Find the word "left" below. Copy each line that has it.

**** COLLECTED DATA ****

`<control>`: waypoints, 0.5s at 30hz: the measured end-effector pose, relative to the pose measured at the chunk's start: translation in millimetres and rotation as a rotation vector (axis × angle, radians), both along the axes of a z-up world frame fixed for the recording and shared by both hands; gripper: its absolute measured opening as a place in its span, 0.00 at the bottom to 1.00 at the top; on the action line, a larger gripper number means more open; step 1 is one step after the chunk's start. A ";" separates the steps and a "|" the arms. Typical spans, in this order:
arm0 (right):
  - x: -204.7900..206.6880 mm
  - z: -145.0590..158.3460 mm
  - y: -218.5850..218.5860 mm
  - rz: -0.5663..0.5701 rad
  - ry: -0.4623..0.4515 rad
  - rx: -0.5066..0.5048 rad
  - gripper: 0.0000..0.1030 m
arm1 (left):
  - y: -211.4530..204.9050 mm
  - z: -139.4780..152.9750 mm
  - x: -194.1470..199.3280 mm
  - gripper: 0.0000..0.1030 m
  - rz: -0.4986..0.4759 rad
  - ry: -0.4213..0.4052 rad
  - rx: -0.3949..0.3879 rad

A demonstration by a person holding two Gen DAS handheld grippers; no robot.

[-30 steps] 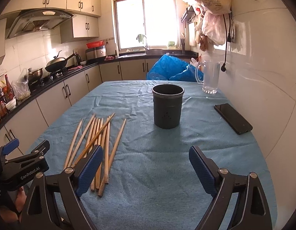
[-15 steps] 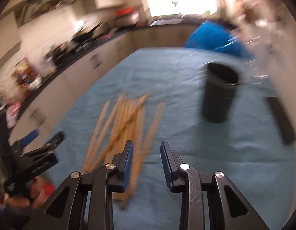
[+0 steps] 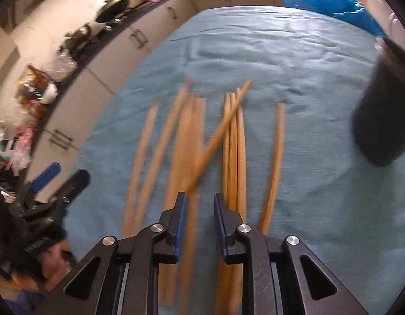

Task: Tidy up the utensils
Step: 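Lower the right tool onto the chopsticks and grasp one upright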

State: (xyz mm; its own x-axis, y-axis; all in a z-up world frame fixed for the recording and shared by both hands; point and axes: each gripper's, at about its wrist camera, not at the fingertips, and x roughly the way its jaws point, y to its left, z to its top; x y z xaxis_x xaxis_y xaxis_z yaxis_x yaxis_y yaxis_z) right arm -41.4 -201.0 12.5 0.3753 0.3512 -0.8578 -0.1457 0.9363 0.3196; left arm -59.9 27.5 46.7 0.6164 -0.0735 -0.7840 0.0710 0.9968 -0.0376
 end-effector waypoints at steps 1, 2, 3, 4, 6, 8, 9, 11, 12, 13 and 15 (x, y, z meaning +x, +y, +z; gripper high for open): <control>0.7 -1.9 -6.0 -0.016 0.011 -0.048 0.21 | -0.2 -0.5 6.0 1.00 -0.010 0.019 -0.022; 0.9 -1.5 -11.9 -0.028 0.012 -0.059 0.20 | -1.1 -0.9 14.0 0.96 -0.027 0.044 -0.052; 0.3 -1.5 -18.6 -0.041 0.014 -0.061 0.20 | -2.9 -0.7 21.1 0.93 -0.041 0.065 -0.075; -1.0 -1.0 -23.2 -0.046 0.017 -0.072 0.20 | -5.8 -0.9 29.9 0.86 -0.053 0.088 -0.092; -4.7 6.3 -31.8 -0.061 0.002 -0.062 0.21 | -12.1 -2.0 44.7 0.75 -0.073 0.126 -0.119; -6.5 12.9 -39.5 -0.079 -0.018 -0.033 0.21 | -23.2 -3.9 62.4 0.64 -0.105 0.173 -0.131; -7.0 17.1 -43.1 -0.088 -0.027 -0.023 0.21 | -28.9 -4.8 70.7 0.63 -0.122 0.193 -0.134; -7.2 25.5 -49.8 -0.099 -0.043 0.000 0.21 | -41.3 -5.7 87.0 0.50 -0.152 0.217 -0.137; -7.7 29.8 -53.1 -0.106 -0.050 0.014 0.22 | -48.7 -6.5 96.7 0.48 -0.157 0.232 -0.120; -8.7 33.3 -57.2 -0.112 -0.056 0.027 0.22 | -53.7 -7.7 103.7 0.45 -0.162 0.246 -0.121; -10.7 39.0 -62.6 -0.121 -0.063 0.039 0.22 | -65.7 -12.9 122.3 0.34 -0.182 0.290 -0.120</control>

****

SOLVED EXERCISE:
arm1 (left):
State: (xyz mm; its own x-axis, y-axis; all in a z-up world frame fixed for the recording and shared by both hands; point and axes: each gripper's, at about its wrist camera, not at the fingertips, and x roughly the way its jaws point, y to its left, z to its top; x y z xaxis_x xaxis_y xaxis_z yaxis_x yaxis_y yaxis_z) right arm -41.4 -201.0 12.5 0.3753 0.3512 -0.8578 -0.1457 0.9363 0.3196; left arm -59.9 27.5 46.7 0.6164 -0.0735 -0.7840 0.0710 0.9968 -0.0376

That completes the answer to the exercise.